Stored dataset items
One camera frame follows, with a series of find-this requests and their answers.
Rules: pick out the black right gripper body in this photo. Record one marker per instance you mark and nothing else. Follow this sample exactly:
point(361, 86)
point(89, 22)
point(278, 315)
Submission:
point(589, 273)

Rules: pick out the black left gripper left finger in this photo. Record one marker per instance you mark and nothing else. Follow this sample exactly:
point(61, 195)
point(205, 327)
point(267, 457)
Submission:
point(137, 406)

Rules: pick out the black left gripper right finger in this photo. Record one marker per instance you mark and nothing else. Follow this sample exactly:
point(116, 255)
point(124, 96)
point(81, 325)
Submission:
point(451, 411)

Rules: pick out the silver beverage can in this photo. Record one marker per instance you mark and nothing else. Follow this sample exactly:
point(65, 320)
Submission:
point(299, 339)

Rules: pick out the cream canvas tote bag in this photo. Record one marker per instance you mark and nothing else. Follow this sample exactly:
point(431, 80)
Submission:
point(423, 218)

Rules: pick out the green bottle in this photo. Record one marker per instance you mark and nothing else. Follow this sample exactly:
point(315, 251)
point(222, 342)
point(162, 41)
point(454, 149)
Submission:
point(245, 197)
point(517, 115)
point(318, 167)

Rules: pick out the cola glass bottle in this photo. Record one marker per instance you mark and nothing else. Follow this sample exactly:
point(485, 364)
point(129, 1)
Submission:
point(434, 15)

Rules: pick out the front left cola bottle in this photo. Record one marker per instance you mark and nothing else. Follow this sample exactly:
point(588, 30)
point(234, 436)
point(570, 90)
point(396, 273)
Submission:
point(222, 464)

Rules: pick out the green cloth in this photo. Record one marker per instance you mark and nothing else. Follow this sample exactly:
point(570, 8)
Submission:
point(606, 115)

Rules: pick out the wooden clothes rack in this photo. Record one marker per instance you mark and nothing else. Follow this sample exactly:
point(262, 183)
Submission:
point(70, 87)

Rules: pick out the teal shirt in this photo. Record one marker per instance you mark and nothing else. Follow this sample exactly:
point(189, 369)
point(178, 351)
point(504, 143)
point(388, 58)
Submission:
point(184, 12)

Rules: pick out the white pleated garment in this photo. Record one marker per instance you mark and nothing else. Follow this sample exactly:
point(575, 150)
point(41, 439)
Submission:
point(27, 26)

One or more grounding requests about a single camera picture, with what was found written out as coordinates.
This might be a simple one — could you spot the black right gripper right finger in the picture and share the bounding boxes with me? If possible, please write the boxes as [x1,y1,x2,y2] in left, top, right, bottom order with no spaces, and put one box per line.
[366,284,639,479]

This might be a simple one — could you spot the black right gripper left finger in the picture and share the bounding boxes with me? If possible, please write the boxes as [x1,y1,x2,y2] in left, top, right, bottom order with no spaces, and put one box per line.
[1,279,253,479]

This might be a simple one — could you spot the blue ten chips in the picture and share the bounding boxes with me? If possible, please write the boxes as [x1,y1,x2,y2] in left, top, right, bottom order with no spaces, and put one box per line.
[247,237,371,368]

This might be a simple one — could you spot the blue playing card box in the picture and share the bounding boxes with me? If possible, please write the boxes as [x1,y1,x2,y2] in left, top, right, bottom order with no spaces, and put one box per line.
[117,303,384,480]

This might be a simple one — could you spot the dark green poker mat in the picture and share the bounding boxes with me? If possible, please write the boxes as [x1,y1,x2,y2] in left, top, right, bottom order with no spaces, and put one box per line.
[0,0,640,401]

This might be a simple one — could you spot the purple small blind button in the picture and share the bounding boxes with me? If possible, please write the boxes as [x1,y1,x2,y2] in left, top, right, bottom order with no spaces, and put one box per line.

Task requirements:
Give back, exactly as written, the stretch from the line with "point(89, 22)" through the line with "point(454, 149)", and no other lines from the records above.

Written answer:
point(89, 22)
point(278, 315)
Submission:
point(589, 273)

Rules: pick out the black left gripper left finger in this photo. Record one marker per instance you mark and nothing else. Follow this sample exactly:
point(61, 195)
point(205, 327)
point(267, 457)
Submission:
point(137, 406)

Rules: pick out the black left gripper right finger in this photo. Record one marker per instance you mark and nothing else. Follow this sample exactly:
point(116, 255)
point(124, 96)
point(81, 325)
Submission:
point(451, 411)

Rules: pick out the silver beverage can in this photo. Record one marker per instance you mark and nothing else. Follow this sample exactly:
point(65, 320)
Submission:
point(299, 339)

Rules: pick out the cream canvas tote bag in this photo. Record one marker per instance you mark and nothing else. Follow this sample exactly:
point(431, 80)
Submission:
point(423, 218)

Rules: pick out the green bottle in this photo. Record one marker per instance you mark and nothing else. Follow this sample exactly:
point(315, 251)
point(222, 342)
point(162, 41)
point(454, 149)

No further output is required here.